Although minor and new party candidates may supplement public funds with private contributions and may exempt some fundraising costs from their expenditure limit, they are otherwise subject to the same spending limit and other requirements that apply to major party candidates.


In 1977, about 29% of taxpayers checked off the box to contribute $3 of their taxes towards the fund. The level dropped to 19% by 1992, and dropped further to only 6% in 2013. A couple of reasons were cited for the decline. One cited reason is a misunderstanding that checking the box would increase the tax liability, and another cited reason is apathy towards the political process.[13]

Re-assignment of funds[edit]

The portion of the checkoff that formerly went to pay for party conventions was diverted to pay for pediatric research in 2014, with the passage of the Gabriella Miller Kids First Research Act.[14]

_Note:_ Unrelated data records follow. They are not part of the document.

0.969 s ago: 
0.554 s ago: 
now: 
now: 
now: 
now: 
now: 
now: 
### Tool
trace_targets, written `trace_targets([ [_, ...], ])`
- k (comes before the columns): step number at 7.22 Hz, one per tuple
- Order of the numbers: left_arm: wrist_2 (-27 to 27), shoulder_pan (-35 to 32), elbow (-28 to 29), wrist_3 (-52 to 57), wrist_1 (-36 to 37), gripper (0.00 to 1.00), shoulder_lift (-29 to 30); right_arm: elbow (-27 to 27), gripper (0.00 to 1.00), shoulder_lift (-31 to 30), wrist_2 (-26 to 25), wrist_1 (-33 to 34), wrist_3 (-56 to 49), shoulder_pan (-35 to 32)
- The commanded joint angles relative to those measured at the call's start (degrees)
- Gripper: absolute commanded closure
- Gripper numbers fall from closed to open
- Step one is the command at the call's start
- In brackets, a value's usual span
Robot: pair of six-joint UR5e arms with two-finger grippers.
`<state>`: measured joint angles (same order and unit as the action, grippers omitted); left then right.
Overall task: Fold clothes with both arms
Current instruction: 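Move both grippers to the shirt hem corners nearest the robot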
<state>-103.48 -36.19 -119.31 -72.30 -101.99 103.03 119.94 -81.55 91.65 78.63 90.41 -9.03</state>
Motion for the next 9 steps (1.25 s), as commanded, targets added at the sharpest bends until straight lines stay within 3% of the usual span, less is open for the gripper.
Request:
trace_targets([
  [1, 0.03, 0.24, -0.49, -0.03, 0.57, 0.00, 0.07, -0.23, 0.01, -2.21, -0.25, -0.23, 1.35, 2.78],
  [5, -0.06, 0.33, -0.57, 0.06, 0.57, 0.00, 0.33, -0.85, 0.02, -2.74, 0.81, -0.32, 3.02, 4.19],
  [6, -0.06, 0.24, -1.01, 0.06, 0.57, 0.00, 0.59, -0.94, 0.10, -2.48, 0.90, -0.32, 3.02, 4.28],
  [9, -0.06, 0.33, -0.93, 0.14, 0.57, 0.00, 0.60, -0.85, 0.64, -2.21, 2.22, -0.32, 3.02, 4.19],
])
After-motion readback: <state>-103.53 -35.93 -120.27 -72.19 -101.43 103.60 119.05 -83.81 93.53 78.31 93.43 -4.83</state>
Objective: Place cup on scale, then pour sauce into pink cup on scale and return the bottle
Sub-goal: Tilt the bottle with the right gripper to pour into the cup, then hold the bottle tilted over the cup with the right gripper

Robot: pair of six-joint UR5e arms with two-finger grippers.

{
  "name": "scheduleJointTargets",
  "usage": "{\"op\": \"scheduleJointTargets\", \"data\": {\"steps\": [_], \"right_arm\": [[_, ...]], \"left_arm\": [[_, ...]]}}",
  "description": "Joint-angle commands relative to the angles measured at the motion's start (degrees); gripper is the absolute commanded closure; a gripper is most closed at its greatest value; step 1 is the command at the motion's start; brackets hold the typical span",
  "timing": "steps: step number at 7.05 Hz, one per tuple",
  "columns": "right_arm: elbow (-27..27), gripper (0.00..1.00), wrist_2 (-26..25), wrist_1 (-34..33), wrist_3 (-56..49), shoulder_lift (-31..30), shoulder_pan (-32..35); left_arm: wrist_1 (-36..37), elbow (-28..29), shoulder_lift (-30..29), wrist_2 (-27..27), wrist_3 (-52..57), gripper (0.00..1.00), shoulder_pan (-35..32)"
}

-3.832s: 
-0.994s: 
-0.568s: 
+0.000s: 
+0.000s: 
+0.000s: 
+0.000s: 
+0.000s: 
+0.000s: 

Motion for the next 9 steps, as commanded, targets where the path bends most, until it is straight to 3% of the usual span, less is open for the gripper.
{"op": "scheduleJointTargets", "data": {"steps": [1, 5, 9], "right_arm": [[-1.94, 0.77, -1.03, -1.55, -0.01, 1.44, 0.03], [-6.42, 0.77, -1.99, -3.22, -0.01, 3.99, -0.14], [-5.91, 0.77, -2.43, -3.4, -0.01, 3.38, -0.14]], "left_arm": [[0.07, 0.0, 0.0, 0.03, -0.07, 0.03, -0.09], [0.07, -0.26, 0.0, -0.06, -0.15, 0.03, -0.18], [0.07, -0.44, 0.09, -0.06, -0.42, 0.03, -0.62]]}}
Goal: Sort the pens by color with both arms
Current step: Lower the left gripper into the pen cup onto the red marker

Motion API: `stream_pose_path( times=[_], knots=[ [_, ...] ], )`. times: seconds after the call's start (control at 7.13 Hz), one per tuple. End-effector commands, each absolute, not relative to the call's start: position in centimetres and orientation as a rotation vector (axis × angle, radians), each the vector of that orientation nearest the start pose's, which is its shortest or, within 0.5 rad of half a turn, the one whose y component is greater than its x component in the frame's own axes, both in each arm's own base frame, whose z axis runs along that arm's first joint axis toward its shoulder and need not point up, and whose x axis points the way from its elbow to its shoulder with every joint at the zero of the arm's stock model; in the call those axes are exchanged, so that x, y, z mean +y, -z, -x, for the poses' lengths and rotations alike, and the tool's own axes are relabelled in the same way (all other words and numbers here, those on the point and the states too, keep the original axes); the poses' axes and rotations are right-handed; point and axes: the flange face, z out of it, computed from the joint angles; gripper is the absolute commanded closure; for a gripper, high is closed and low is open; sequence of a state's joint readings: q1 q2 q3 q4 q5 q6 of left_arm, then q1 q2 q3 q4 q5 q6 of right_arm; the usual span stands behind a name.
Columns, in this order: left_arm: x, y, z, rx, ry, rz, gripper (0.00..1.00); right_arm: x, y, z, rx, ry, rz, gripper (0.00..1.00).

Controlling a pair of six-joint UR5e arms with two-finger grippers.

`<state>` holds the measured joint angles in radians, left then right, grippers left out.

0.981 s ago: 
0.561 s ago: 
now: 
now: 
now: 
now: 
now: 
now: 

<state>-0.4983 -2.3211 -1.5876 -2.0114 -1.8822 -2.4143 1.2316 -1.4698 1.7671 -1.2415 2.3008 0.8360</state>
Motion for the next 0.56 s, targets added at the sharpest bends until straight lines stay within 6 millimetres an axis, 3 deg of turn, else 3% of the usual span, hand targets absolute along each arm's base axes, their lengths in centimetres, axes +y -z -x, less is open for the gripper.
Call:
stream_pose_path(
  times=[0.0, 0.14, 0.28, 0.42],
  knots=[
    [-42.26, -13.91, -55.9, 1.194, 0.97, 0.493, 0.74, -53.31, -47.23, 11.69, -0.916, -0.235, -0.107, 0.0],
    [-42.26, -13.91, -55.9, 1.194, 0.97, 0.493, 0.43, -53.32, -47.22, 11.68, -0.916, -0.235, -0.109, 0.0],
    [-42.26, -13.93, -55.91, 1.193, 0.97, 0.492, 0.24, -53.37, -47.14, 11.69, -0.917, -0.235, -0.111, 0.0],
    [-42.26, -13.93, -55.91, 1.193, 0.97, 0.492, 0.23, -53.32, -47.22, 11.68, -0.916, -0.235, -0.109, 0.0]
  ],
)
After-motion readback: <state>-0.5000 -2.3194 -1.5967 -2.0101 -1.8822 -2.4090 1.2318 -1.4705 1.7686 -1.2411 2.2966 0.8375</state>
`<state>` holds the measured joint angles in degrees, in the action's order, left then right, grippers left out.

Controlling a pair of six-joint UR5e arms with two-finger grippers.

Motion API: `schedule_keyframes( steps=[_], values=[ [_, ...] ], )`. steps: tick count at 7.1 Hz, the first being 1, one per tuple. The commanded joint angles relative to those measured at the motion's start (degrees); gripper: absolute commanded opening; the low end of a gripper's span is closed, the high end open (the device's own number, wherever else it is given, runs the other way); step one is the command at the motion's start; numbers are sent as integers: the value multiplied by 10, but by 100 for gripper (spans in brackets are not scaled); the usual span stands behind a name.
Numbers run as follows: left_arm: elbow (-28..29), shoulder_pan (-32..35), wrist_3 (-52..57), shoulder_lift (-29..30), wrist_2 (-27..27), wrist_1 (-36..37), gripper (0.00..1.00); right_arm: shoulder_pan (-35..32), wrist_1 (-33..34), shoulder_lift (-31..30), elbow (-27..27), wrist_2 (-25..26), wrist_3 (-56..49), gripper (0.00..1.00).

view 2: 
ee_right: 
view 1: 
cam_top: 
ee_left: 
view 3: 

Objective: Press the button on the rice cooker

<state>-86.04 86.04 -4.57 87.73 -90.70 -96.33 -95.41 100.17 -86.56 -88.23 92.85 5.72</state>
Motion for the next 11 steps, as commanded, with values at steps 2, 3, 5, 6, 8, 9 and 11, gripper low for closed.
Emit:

The Gabriella Miller Kids First Research Act (H.R. 2019; 113th Congress), which was passed into law on April 3, 2014, diverts the money in the Presidential Election Campaign Fund which was earmarked for party conventions, to pay for research into pediatric cancer through the National Institutes of Health.[15][16] The total funding for research would come to $126 million over 10 years.[16][15] As of 2014, the national conventions got about 23% of their funding from the Presidential Election Campaign Fund.[17]